La rencontre s’est tenue en présence du président du Conseil national économique, social et environnemental (CNESE), M. Mohamed Boukhari, ainsi que de représentants des autorités locales et d’acteurs de la société civile.
Mme Djilali a précisé que la mise en œuvre de ce plan se fera en collaboration avec plusieurs associations professionnelles représentant les producteurs. Elle a souligné que l’Algérie fait partie des pays pionniers dans la lutte contre toutes les formes de pollution, notamment celle générée par les déchets plastiques.
Dans ce cadre, la ministre a rappelé l’importance de la loi 25-02 sur la gestion, le contrôle et l’élimination des déchets. Elle la considère comme un tournant majeur vers une gestion durable des déchets, dans une logique d’économie circulaire qui valorise les matériaux usagés et crée de la valeur ajoutée, tant sur le plan écologique qu’économique.
Cette dynamique s’est renforcée avec le lancement du programme national pour la gestion intégrée des déchets ménagers et assimilés. Ce programme vise, entre autres, à éliminer progressivement les décharges anarchiques, à encadrer les opérations de collecte et de transport des déchets selon des standards respectueux de l’environnement, à développer les filières de recyclage et à encourager l’investissement dans ce secteur en pleine expansion.
Mme Djilali a également mis en avant les progrès accomplis par l’Algérie en matière de gestion des déchets.
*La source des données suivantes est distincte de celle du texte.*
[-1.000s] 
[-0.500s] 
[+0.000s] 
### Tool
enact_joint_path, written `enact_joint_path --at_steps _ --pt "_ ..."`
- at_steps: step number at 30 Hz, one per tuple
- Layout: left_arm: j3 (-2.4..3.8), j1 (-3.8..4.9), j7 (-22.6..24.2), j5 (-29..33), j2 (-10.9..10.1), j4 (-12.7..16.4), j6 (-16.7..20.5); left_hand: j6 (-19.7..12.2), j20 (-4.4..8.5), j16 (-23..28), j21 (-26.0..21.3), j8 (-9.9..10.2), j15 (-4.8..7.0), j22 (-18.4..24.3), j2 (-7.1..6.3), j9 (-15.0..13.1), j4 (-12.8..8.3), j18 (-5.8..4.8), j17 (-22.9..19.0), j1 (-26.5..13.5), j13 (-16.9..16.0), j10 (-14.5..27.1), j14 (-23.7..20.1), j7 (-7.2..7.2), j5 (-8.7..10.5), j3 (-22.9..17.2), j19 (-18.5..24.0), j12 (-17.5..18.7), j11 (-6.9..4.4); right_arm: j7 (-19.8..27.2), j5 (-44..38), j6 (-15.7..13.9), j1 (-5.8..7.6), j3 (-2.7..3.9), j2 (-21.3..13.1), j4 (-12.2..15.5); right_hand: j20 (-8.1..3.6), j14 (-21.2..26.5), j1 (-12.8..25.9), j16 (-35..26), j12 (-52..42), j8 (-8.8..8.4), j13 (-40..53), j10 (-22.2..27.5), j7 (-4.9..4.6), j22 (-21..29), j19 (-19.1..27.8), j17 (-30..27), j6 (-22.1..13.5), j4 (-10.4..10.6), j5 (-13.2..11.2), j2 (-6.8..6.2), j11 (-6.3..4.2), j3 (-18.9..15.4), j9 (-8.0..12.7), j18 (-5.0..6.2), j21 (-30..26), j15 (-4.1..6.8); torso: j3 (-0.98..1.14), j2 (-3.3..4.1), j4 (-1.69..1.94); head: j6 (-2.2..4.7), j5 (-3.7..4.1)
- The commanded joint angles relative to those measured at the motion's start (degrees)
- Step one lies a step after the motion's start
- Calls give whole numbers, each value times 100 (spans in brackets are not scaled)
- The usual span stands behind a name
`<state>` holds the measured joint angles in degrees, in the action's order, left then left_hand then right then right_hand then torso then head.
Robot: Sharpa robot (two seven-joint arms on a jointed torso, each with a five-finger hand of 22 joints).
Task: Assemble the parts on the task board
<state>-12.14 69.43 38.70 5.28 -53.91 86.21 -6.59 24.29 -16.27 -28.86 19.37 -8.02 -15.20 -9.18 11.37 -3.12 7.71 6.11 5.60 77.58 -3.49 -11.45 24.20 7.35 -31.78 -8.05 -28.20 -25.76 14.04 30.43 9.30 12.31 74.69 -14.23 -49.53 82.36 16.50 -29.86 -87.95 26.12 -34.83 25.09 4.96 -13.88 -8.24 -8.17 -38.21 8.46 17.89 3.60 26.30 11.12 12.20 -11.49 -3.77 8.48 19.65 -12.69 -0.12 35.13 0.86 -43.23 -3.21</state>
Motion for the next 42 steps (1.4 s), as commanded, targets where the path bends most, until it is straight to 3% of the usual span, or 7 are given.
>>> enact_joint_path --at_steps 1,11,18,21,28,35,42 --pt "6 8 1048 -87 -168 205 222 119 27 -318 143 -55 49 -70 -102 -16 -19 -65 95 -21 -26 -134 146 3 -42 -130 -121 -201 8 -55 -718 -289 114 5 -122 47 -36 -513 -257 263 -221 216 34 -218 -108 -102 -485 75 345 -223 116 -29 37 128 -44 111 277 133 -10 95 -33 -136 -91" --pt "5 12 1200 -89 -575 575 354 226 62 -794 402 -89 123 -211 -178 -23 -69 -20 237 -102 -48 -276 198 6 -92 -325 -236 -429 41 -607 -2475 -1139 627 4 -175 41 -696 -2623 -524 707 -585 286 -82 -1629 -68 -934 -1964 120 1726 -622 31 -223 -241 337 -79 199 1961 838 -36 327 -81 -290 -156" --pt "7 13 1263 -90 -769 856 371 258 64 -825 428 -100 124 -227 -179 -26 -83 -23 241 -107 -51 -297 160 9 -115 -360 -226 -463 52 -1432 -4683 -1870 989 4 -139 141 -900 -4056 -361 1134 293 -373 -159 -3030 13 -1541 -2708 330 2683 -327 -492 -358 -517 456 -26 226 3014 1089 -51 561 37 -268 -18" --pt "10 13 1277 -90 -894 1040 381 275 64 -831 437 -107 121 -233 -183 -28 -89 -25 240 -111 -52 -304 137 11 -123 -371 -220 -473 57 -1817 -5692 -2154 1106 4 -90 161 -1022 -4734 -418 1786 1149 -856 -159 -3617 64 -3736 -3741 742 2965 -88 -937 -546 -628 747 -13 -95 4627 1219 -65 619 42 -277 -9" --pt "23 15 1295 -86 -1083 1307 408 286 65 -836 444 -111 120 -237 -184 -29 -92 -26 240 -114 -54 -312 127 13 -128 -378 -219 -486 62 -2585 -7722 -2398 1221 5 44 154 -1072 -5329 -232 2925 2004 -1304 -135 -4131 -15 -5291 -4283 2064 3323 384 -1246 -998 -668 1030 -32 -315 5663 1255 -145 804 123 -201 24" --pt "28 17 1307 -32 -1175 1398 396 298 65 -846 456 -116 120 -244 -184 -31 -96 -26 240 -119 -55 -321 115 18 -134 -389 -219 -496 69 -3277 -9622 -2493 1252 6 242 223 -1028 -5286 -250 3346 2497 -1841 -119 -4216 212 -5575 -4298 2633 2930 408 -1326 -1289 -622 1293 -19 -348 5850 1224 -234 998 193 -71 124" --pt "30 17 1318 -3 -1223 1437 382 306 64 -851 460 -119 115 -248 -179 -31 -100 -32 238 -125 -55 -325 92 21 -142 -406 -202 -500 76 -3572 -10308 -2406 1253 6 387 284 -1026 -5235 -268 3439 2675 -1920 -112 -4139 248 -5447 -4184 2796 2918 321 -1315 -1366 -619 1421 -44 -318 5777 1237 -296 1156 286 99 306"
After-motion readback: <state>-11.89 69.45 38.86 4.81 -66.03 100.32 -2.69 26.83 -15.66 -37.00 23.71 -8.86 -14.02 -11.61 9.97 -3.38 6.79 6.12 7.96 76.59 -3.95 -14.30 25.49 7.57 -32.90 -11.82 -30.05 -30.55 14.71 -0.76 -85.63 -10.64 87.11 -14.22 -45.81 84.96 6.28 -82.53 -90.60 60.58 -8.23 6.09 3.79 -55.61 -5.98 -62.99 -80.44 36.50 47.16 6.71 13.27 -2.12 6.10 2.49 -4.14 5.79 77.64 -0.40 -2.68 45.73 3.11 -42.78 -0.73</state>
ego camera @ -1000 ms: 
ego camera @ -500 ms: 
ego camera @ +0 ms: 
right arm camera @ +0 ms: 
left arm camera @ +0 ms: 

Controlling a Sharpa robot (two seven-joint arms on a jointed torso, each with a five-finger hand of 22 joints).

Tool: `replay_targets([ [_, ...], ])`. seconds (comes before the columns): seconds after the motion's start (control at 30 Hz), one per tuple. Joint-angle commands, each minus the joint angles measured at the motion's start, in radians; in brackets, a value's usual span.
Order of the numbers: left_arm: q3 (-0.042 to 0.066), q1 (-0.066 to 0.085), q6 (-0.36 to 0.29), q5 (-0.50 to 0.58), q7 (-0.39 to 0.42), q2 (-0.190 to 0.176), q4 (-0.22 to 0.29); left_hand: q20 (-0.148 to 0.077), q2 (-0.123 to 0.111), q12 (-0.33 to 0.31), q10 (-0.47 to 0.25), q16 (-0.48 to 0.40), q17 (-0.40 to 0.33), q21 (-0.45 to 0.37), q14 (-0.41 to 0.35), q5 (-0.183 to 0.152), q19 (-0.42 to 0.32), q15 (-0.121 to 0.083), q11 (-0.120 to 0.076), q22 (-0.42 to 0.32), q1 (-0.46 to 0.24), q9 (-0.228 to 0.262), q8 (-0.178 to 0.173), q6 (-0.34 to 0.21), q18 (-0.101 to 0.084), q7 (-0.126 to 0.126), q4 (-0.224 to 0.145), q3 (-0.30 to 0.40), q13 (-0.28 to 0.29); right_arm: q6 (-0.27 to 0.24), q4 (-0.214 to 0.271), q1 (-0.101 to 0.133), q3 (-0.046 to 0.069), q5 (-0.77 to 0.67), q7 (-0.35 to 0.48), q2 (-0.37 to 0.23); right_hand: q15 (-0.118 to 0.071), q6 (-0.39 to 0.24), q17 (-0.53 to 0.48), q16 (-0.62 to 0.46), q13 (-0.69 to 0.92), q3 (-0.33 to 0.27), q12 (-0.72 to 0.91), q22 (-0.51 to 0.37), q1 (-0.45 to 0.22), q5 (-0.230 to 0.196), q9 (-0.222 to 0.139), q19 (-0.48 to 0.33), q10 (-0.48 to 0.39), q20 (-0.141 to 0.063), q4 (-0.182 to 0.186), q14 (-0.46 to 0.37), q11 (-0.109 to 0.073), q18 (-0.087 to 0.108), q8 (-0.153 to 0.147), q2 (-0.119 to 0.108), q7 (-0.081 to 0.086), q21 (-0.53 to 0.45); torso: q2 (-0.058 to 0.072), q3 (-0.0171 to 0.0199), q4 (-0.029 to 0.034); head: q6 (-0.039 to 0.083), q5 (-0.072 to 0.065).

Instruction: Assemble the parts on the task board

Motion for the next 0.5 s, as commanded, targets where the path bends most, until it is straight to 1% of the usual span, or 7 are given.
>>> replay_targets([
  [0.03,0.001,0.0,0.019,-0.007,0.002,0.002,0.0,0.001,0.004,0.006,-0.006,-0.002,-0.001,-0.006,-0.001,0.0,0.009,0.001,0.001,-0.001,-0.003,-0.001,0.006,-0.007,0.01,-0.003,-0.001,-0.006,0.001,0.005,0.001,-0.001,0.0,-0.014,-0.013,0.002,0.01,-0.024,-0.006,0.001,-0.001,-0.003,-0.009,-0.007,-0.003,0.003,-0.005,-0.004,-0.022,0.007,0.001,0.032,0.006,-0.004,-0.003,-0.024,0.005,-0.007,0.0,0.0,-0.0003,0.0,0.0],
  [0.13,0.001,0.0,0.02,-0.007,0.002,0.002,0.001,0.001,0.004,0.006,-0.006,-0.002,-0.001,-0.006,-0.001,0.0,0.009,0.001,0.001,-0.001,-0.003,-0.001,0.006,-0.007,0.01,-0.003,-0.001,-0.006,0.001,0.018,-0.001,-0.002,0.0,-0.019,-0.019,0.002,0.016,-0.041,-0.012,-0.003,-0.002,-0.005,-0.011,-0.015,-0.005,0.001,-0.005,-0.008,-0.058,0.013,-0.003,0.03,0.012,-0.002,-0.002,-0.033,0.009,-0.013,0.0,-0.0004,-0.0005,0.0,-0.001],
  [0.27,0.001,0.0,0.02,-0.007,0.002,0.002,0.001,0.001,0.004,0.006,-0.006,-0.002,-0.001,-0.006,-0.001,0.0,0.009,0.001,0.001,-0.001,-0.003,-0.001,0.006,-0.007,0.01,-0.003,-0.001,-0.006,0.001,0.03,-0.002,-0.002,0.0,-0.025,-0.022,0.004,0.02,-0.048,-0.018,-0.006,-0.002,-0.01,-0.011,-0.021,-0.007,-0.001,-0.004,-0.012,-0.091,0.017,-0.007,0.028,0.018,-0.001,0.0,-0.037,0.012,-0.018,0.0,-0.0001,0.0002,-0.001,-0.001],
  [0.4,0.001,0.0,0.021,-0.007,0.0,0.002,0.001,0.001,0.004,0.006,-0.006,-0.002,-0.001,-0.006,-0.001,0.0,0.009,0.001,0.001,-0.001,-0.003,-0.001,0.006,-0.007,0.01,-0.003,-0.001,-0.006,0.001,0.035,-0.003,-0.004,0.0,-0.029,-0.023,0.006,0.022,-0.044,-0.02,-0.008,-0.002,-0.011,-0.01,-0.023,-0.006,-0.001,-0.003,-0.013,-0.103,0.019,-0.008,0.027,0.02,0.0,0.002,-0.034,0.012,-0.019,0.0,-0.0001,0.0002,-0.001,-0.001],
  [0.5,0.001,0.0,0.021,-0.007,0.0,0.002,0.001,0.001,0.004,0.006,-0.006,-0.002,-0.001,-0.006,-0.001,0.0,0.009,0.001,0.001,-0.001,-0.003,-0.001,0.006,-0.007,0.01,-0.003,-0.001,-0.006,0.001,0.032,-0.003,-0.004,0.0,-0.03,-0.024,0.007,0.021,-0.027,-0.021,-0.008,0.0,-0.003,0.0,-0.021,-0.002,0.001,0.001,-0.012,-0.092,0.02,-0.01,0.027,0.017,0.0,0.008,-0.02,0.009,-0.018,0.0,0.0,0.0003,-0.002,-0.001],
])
Ces avancées ont non seulement contribué à la réduction de la pollution, mais ont également permis l’émergence d’un potentiel économique estimé à 151 milliards de dinars par an, avec la possibilité de créer plus de 480 000 emplois dans ce domaine.
Elle a conclu en insistant sur le fait que la protection de l’environnement est une responsabilité collective. Pour elle, il est essentiel d’impliquer tous les citoyens, en particulier les jeunes, afin de les sensibiliser dès le plus jeune âge à l’importance du respect de la nature et de la durabilité. Une telle éducation permettrait de bâtir une société plus équilibrée, tant sur le plan sanitaire qu’environnemental.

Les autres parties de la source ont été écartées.